Chapter 64

10.5K 872 7
                                    

Kusaksikan sendiri kala itu. Namun tidak untuk kuceritakan pada dua anakku yang sudah mulai memahami bila diberi pengertian. Kuputuskan bersama dengan Rhys, bahwa masa lalu kami hanyalah kisah yang tertulis di buku rahasia milik kami berdua. Pun orang-orang terdekat membantu melewati bagian ‘tidak penting’ itu menggunakan hal lain, cerita baru.

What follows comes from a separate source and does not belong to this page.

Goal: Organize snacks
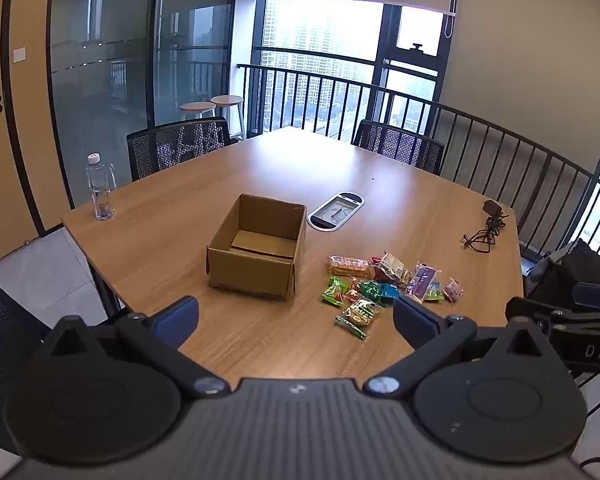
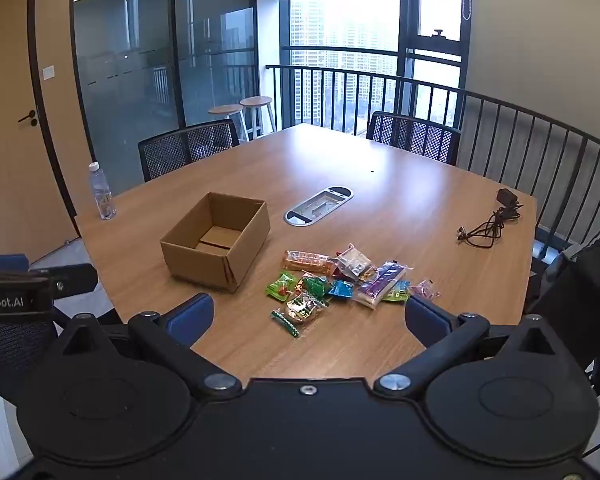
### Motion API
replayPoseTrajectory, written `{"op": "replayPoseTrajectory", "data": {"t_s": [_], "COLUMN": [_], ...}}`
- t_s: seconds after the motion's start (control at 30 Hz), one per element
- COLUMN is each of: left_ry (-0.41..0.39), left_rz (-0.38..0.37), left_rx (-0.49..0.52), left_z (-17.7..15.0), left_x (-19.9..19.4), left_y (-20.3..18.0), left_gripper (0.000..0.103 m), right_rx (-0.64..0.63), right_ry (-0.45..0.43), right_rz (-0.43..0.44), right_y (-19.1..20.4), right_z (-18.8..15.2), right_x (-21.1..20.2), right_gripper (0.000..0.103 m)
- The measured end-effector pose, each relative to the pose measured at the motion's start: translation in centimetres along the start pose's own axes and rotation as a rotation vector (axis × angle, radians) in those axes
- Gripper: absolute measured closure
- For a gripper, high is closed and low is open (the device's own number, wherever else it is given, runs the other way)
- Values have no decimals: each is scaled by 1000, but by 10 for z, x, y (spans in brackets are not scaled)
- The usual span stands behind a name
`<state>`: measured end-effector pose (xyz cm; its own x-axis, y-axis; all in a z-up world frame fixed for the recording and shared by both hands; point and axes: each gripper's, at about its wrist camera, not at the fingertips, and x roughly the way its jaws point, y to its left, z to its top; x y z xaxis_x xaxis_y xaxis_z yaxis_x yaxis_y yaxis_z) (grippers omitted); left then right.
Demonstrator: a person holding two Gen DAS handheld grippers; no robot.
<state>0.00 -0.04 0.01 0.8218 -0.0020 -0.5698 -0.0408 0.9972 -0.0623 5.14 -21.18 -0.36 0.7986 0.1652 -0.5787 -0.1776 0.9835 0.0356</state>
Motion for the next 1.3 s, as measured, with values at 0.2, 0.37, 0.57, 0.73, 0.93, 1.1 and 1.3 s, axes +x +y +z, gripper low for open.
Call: {"op": "replayPoseTrajectory", "data": {"t_s": [0.2,0.37,0.57,0.73,0.93,1.1,1.3], "left_ry": [-16,-14,-5,11,14,16,14], "left_rz": [-30,-24,-35,-44,-46,-26,-22], "left_rx": [0,10,10,7,-15,-22,-15], "left_z": [-4,-12,-16,-19,-22,-24,-23], "left_x": [-7,-17,-24,-25,-26,-26,-26], "left_y": [-1,-14,-20,-20,-17,-16,-19], "left_gripper": [0,0,0,0,0,0,0], "right_rx": [29,19,23,20,16,20,15], "right_ry": [-36,-26,-23,-18,-19,-19,-20], "right_rz": [7,-8,-17,-6,4,2,-1], "right_y": [-3,-13,-15,-16,-15,-18,-17], "right_z": [-10,-15,-18,-23,-23,-25,-26], "right_x": [-11,-21,-24,-26,-27,-28,-26], "right_gripper": [0,0,0,0,0,0,0]}}
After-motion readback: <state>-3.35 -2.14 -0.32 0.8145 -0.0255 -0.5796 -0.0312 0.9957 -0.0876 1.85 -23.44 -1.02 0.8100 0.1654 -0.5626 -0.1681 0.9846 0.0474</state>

Lagipula, segala bentuk kehidupan akan berakhir dengan kematian. Tinggal menunggu. Caranya yang berbeda-beda. Keyakinanku, meski dalam drama, novel atau film sekalipun, tidak ada akhir cerita yang benar-benar tuntas. Selalu ada misteri yang tersisa. Apalagi kenyataan hidup yang dijalani, jelas membingungkan dan tidak mungkin tertata sesuai keinginan hati.

“Jadi mereka sudah lama meninggal?” Jean, mungkin karena dia anak perempuan, perasaannya jauh lebih peka, penasaran dan tentu saja jadi banyak bertanya.

Rhys mengangguk. Cuma itu saja gerak kepalanya. Mengangguk kalau iya, menggeleng jika tidak. Meski begitu, Jean tidak mengenal kata menyerah atau bosan padahal ekspresi ayahnya sudah sedemikian rupa.

Jean satu-satunya gadis yang paling berani mendekat pada Rhys, meski suamiku itu sedang marah sekalipun. Dan ... sejauh yang kulihat, Rhys pun tidak masalah soal itu. Membiarkan putrinya tumbuh menjadi dewasa dengan cara yang normal. Cara yang tidak pernah kami lalui semasa kecil, hingga dewasa. Semua anggota keluarga Oxley begitu, kehilangan masa muda yang wajar dan indah untuk dikenang.

“Di mana kakakmu?” Aku yang bertanya. Meremas pundak Jean pelan pertanda bahwa sudah saatnya dia berhenti bertanya soal ‘kakek dan nenek’ yang tidak dia miliki sejak dilahirkan.

“Masih tidur, ‘kan? Begitu sampai rumah dia langsung masuk kamar.” Nada kesal Jean terdengar jelas. Mereka tidak akrab, tentu saja.

Rhys menatapku sejak tadi rupanya. Dia berharap aku naik ke lantai dua untuk menyapa putra sulung kami alih-alih dia yang seharusnya melakukan itu. Bukan gengsi, bukan. Rhys hanya merasa bahwa setiap kali mereka berkomunikasi antara satu sama lain, jarak kedua laki-laki beda generasi itu akan semakin terbentang, jauh.

Red bukan terpaksa, namun aku dan Rhys merasa memang harus dibiasakan hidup seperti yang kami sepakati dulu, bahwa dia mungkin akan mendapatkan bahaya jika ada sisa-sisa pendukung David dan Tessa yang masih mengincar anak-anak kami, terutama Red si sulung yang telah lama hidup terpisah dari kami.

“Aku ke atas,” kataku pada Rhys dengan angguk dan senyum. Yang berniat kudatangi ketika sampai, rupanya baru saja membuka pintu dan sama-sama terkejut saat bertemu muka.

“Mau ke mana?” Aku tersenyum, menatapnya lembut dan selalu berusaha belajar memahaminya. Dia sedang dalam masa yang sulit. Terlalu cepat dewasa, dipaksa keadaan untuk mengerti lebih dari yang bisa kami—aku dan Rhys—harapkan darinya.

“Uncle Hugo mengajakku berburu.”

Jangan! Namun aku cuma tersenyum. Berat kepalaku mengangguk. Tidak pernah tegas pada Red, bukan berarti aku menuruti semua hal berbahaya yang ingin dilakukannya bersama keluarga ayahnya.

Rhys bahkan tidak berkomentar apa pun, tiap kali Lui atau yang lain melaporkan perihal rasa penasaran Red atas penggunaan senjata api dengan mempraktikkannya sepekan sekali. Bergantian mereka semua mengajari putraku yang seharusnya menekuni sepak bola, basket atau renang seperti remaja normal seusianya.

“Kita semua bahkan sudah memegang pistol saat masih bocah.”

Rhys benar soal itu. Namun bukan berarti aku mengiyakan dengan mudah saat Jean pun akan siap menyusul kakaknya segera.

“Itu uncle,” kata Red, bersiap turun. Sudah memelukku sekilas tubuh tinggi tegap itu, lalu tersenyum padaku. “Rusa atau babi hutan?”

Tawaku berderai seketika. Kutahan lengannya kuat-kuat sambil menatap matanya. “Apa saja. Cukup satu ekor, lalu pulang untuk makan malam tepat waktu bersama kami.”